Get professional appraisals of all your significant assets. If you live in a community property state, half the value accumulated during your marriage is yours, which can add up to a great deal if you’ve been married for a long time. Even if you live in an equitable distribution state, judges generally don't stray radically from a 50/50 split, though you might receive somewhat more or less, depending on what a judge thinks is fair. Your portion of marital retirement benefits will eventually contribute to your monthly income. By implementing qualified domestic relations orders at the time of your divorce, each of you can receive your portion of any pension plans when they pay out each month.

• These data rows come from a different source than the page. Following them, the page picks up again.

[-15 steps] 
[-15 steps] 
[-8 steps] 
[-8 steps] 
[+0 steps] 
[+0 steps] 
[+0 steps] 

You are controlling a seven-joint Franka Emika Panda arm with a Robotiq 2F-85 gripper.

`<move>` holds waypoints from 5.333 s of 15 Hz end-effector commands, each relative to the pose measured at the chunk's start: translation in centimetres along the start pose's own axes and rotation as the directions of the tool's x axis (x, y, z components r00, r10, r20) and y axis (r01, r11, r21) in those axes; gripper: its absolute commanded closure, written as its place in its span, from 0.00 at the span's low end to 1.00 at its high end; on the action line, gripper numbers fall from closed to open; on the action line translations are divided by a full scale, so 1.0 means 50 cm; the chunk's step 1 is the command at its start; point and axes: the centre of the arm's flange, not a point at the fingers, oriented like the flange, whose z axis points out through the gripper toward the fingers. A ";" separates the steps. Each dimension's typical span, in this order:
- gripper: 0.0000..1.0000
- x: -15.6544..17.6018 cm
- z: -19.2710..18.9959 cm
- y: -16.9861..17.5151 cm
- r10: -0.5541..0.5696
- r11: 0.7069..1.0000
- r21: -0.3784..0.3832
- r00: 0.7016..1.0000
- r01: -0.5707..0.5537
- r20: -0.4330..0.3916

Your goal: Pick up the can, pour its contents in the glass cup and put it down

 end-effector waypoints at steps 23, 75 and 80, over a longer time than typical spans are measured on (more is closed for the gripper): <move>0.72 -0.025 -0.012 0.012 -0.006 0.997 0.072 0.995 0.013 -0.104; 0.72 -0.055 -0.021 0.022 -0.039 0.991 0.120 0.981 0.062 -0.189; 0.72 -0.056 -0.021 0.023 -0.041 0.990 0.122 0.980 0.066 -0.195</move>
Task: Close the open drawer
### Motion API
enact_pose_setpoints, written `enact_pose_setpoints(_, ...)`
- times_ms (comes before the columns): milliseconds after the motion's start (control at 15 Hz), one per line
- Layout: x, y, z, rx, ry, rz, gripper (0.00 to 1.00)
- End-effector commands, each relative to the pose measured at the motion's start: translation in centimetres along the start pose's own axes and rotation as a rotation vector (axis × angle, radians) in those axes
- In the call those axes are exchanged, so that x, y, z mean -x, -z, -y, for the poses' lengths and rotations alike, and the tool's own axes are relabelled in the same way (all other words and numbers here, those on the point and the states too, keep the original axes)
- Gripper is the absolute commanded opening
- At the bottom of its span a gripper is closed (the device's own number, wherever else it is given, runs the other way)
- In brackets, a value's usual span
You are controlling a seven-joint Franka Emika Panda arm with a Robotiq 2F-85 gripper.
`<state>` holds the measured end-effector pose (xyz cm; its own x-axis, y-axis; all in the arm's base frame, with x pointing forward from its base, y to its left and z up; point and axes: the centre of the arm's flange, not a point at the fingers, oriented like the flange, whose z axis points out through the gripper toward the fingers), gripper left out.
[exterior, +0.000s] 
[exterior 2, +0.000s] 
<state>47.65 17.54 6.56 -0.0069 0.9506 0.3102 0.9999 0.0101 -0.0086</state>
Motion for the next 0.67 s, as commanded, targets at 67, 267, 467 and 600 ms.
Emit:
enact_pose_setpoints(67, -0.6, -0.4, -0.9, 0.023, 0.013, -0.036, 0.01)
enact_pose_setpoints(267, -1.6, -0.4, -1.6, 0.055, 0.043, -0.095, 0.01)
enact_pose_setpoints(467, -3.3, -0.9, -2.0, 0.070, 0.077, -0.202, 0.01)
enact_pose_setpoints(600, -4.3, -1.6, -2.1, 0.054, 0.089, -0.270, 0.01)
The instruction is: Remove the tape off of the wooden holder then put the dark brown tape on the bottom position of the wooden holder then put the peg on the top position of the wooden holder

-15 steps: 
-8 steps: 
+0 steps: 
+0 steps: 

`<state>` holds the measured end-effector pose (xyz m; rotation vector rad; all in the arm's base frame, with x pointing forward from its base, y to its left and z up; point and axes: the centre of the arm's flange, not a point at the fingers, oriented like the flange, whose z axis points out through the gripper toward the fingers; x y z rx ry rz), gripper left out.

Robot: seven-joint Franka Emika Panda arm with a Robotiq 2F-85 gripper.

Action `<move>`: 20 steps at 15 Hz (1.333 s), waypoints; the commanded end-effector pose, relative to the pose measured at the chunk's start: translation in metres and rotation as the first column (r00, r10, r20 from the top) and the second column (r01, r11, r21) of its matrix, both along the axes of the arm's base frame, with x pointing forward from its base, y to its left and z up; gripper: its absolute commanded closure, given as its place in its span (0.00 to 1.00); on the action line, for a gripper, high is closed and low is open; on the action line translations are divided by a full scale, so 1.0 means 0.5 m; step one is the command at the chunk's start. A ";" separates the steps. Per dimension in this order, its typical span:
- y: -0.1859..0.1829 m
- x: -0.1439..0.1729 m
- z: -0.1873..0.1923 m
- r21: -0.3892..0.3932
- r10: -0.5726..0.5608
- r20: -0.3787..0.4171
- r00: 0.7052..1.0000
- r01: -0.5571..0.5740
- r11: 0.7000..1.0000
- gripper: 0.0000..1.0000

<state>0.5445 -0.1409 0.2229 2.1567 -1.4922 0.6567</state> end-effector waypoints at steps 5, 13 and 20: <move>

Calculate the long-term potential of any alimony you might receive or have to pay. If your spouse is still working, the financial support you might receive in the early years after your divorce will most likely be higher than when he retires. If you're paying spousal support, some states will allow you to modify your alimony payment when your income drops, but others might require you to keep working so you can continue paying. Consult with a financial adviser or attorney to find out how you can best accommodate this eventual change without having to return to court post-divorce, perhaps by adjusting the division of retirement benefits that will kick in when retirement occurs.
Look into taking out a life insurance policy on your spouse. This could also protect your income if you're receiving alimony; your income will continue if your spouse predeceases you. The younger he is at the time you purchase the policy, the less expensive the policy usually is.
Make any necessary changes to your will. Depending on your state’s estate laws, your spouse might receive far more of your estate if you die mid-divorce than he would have from the divorce. Although you generally can’t omit your spouse from your will before your divorce is final, a good estate-planning attorney can help you safeguard against this.